» Task item:
Please restate the material below word for word, from the first line through the one that contains "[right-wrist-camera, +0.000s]", inclusive.

» Available data:
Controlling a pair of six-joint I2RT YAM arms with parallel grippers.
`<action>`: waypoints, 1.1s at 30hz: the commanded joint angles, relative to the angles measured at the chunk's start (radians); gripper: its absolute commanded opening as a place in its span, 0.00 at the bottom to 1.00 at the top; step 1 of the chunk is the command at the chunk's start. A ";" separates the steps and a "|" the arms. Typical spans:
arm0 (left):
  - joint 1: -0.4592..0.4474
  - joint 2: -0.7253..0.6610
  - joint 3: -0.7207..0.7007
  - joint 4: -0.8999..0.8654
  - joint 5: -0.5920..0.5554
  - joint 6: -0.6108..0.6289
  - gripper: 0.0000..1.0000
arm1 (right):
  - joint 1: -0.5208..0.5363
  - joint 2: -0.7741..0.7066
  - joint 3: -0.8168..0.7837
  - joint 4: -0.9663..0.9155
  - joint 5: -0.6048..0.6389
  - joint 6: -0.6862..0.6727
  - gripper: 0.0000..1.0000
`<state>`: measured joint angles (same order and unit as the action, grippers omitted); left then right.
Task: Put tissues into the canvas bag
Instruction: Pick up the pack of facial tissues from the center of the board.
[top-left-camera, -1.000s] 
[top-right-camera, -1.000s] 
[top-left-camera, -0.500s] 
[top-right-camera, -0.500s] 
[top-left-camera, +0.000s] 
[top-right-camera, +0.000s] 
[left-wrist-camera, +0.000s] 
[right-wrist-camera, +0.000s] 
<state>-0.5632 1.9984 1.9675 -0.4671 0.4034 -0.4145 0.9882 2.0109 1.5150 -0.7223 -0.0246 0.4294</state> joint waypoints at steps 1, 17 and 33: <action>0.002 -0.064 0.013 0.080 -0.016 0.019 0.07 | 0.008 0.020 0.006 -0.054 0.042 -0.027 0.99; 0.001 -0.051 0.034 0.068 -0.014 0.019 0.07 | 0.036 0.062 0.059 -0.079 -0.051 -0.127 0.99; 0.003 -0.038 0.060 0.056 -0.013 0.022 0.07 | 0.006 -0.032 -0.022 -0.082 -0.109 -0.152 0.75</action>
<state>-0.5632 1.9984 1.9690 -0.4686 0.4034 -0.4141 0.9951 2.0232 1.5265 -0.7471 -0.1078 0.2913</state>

» Answer for this exercise:
Controlling a pair of six-joint I2RT YAM arms with parallel grippers.
`<action>`: waypoints, 1.1s at 30hz: the commanded joint angles, relative to the angles measured at the chunk's start (radians); gripper: its absolute commanded opening as a place in its span, 0.00 at the bottom to 1.00 at the top; step 1 of the chunk is the command at the chunk's start. A ";" separates the steps and a "|" the arms. Typical spans:
arm0 (left):
  - joint 1: -0.4592..0.4474
  - joint 2: -0.7253..0.6610
  - joint 3: -0.7207..0.7007
  - joint 4: -0.8999..0.8654
  - joint 5: -0.5920..0.5554
  - joint 6: -0.6108..0.6289
  - gripper: 0.0000..1.0000
arm1 (right):
  - joint 1: -0.5208..0.5363
  - joint 2: -0.7741..0.7066
  - joint 3: -0.8168..0.7837
  - joint 4: -0.9663..0.9155
  - joint 5: -0.6048..0.6389
  - joint 6: -0.6862..0.6727
  - gripper: 0.0000..1.0000
`<state>`: measured joint angles (same order and unit as the action, grippers omitted); left then right.
Task: Put tissues into the canvas bag
Instruction: Pick up the pack of facial tissues from the center of the board.
[top-left-camera, -1.000s] 
[top-right-camera, -1.000s] 
[top-left-camera, -0.500s] 
[top-right-camera, -0.500s] 
[top-left-camera, +0.000s] 
[top-right-camera, +0.000s] 
[left-wrist-camera, +0.000s] 
[right-wrist-camera, +0.000s] 

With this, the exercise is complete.